#### [Exercise details]
Pictures in the data should be dropped; transcribe exactly the lines from the one that has "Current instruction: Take" through the one that has "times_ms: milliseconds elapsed".

#### [Source material]
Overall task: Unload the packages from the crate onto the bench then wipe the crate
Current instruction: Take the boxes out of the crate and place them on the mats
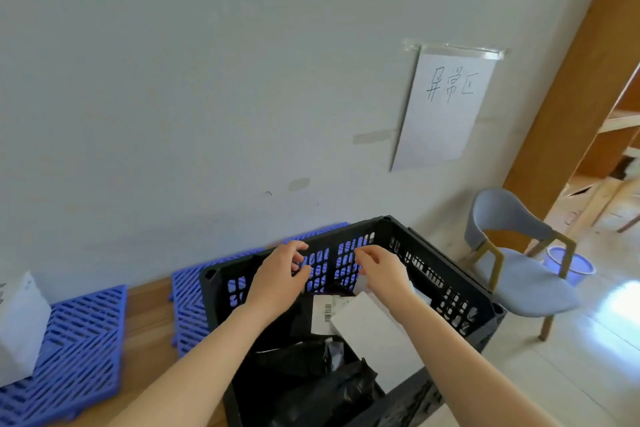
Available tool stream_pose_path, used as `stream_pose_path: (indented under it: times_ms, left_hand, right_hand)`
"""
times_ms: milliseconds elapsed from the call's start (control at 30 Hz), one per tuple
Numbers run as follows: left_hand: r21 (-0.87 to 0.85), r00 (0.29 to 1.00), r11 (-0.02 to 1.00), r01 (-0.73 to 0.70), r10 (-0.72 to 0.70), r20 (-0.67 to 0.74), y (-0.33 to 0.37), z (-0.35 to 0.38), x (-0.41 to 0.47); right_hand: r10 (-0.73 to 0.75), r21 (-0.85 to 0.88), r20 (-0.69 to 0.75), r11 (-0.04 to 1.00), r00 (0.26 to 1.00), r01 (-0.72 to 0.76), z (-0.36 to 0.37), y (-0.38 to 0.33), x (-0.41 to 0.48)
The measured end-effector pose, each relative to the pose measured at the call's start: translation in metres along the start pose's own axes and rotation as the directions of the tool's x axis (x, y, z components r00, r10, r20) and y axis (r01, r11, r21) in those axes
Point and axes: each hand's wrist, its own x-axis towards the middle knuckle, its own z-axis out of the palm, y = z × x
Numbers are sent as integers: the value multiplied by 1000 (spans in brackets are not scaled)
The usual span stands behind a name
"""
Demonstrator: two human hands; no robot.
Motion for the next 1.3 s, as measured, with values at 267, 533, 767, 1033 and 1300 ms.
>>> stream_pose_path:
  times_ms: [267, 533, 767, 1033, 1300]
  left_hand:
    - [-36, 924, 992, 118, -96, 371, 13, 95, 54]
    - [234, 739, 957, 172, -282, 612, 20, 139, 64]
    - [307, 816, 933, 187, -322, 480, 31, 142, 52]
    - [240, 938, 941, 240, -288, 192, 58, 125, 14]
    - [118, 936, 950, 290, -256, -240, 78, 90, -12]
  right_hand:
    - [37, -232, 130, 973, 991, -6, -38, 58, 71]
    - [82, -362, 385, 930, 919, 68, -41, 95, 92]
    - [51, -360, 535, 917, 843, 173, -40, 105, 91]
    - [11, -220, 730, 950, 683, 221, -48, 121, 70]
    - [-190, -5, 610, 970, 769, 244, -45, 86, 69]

#### [Answer to this task]
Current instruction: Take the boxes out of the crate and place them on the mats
Available tool stream_pose_path, used as `stream_pose_path: (indented under it: times_ms, left_hand, right_hand)`
"""
times_ms: milliseconds elapsed from the call's start (control at 30 Hz), one per tuple

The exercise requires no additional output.